ACTIVITY
For this exercise, write out the full listing that follows exactly and skip its pictures.

#####

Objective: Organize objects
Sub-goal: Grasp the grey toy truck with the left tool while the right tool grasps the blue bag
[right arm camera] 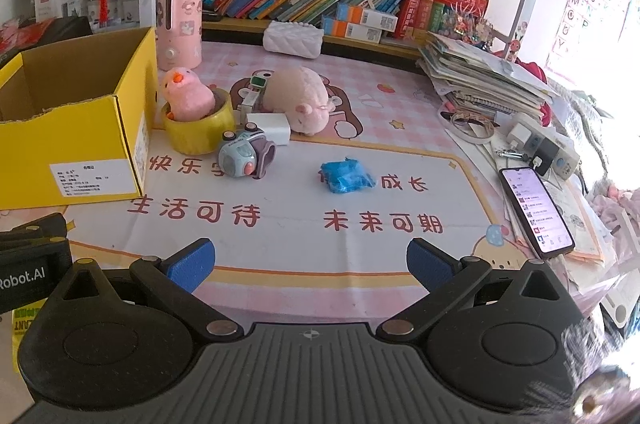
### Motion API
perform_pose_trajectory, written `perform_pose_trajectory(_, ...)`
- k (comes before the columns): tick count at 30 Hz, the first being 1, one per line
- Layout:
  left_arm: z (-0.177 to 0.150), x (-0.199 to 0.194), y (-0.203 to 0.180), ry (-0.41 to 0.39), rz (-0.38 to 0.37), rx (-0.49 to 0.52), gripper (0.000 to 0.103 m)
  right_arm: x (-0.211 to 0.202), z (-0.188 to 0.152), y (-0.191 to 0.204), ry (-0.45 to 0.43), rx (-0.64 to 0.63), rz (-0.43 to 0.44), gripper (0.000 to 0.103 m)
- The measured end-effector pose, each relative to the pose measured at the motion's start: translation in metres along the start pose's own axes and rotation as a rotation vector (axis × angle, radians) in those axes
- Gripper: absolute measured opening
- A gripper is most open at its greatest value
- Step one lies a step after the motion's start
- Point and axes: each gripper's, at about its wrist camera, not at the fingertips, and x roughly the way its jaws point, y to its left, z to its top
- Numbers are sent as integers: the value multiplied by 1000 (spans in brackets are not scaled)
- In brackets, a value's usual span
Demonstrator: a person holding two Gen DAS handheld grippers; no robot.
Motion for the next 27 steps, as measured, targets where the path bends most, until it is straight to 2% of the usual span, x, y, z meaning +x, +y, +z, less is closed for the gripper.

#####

FINISHED EXERCISE
Objective: Organize objects
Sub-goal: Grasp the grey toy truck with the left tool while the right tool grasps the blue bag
[right arm camera] 
### Motion API
perform_pose_trajectory, written `perform_pose_trajectory(_, ...)`
- k (comes before the columns): tick count at 30 Hz, the first being 1, one per line
- Layout:
  left_arm: z (-0.177 to 0.150), x (-0.199 to 0.194), y (-0.203 to 0.180), ry (-0.41 to 0.39), rz (-0.38 to 0.37), rx (-0.49 to 0.52), gripper (0.000 to 0.103 m)
  right_arm: x (-0.211 to 0.202), z (-0.188 to 0.152), y (-0.191 to 0.204), ry (-0.45 to 0.43), rx (-0.64 to 0.63), rz (-0.43 to 0.44), gripper (0.000 to 0.103 m)
- The measured end-effector pose, each relative to the pose measured at the motion's start: translation in metres along the start pose's own axes and rotation as a rotation vector (axis × angle, radians) in those axes
- Gripper: absolute measured opening
- A gripper is most open at its greatest value
- Step one lies a step after the motion's start
- Point and axes: each gripper's, at about its wrist camera, not at the fingertips, and x roughly the way its jaws point, y to its left, z to its top
- Numbers are sent as integers: the value multiplied by 1000 (spans in brackets are not scaled)
- In brackets, a value's usual span
Demonstrator: a person holding two Gen DAS handheld grippers; no robot.
Motion for the next 27 steps, as measured, targets where the path bends most, until it is straight to 2% of the usual span, x, y, z meaning +x, +y, +z, less is closed for the gripper.

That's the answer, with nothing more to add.